- YOUR GOAL: Could the listing below be returned exactly, with its pictures left out?

- DATA:
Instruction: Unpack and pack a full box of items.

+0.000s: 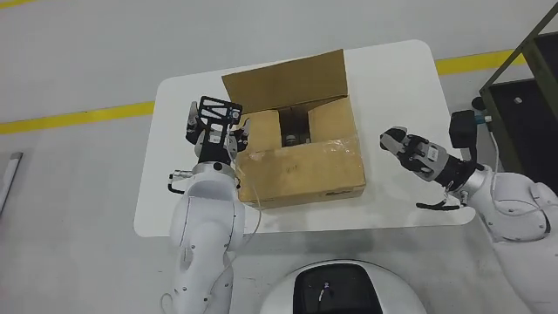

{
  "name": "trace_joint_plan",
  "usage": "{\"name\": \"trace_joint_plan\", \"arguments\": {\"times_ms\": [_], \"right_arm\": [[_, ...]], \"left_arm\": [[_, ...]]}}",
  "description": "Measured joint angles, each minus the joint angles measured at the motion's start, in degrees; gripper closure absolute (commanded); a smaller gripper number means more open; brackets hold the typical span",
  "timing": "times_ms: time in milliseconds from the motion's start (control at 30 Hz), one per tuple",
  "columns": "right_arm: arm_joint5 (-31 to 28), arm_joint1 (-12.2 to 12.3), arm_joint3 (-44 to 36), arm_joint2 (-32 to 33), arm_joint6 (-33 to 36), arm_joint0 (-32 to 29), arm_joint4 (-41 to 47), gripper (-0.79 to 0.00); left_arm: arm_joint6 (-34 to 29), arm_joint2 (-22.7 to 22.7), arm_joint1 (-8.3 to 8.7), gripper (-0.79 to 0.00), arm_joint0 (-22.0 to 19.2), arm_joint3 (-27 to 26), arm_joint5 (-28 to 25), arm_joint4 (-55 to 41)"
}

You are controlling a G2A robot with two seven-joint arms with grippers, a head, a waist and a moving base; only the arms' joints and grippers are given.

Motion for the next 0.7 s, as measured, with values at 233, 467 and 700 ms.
{"name": "trace_joint_plan", "arguments": {"times_ms": [233, 467, 700], "right_arm": [[5.6, 0.3, 1.0, -1.4, 4.6, 2.3, 2.8, 0.0], [8.4, 1.1, 3.3, -2.2, 17.0, 8.9, 8.2, 0.0], [8.4, 1.5, 6.7, -5.1, 22.2, 13.2, 10.7, -0.252]], "left_arm": [[0.0, 0.0, 0.0, -0.785, 0.0, 0.0, 0.0, 0.0], [0.0, 0.0, 0.0, -0.785, 0.0, 0.0, 0.0, 0.0], [0.0, 0.0, 0.0, -0.785, 0.0, 0.0, 0.0, 0.0]]}}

- WRITTEN REPLY:
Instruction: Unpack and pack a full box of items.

+0.000s: 

{
  "name": "trace_joint_plan",
  "usage": "{\"name\": \"trace_joint_plan\", \"arguments\": {\"times_ms\": [_], \"right_arm\": [[_, ...]], \"left_arm\": [[_, ...]]}}",
  "description": "Measured joint angles, each minus the joint angles measured at the motion's start, in degrees; gripper closure absolute (commanded); a smaller gripper number means more open; brackets hold the typical span",
  "timing": "times_ms: time in milliseconds from the motion's start (control at 30 Hz), one per tuple",
  "columns": "right_arm: arm_joint5 (-31 to 28), arm_joint1 (-12.2 to 12.3), arm_joint3 (-44 to 36), arm_joint2 (-32 to 33), arm_joint6 (-33 to 36), arm_joint0 (-32 to 29), arm_joint4 (-41 to 47), gripper (-0.79 to 0.00); left_arm: arm_joint6 (-34 to 29), arm_joint2 (-22.7 to 22.7), arm_joint1 (-8.3 to 8.7), gripper (-0.79 to 0.00), arm_joint0 (-22.0 to 19.2), arm_joint3 (-27 to 26), arm_joint5 (-28 to 25), arm_joint4 (-55 to 41)"
}

You are controlling a G2A robot with two seven-joint arms with grippers, a head, a waist and a moving base; only the arms' joints and grippers are given.

Motion for the next 0.7 s, as measured, with values at 233, 467 and 700 ms.
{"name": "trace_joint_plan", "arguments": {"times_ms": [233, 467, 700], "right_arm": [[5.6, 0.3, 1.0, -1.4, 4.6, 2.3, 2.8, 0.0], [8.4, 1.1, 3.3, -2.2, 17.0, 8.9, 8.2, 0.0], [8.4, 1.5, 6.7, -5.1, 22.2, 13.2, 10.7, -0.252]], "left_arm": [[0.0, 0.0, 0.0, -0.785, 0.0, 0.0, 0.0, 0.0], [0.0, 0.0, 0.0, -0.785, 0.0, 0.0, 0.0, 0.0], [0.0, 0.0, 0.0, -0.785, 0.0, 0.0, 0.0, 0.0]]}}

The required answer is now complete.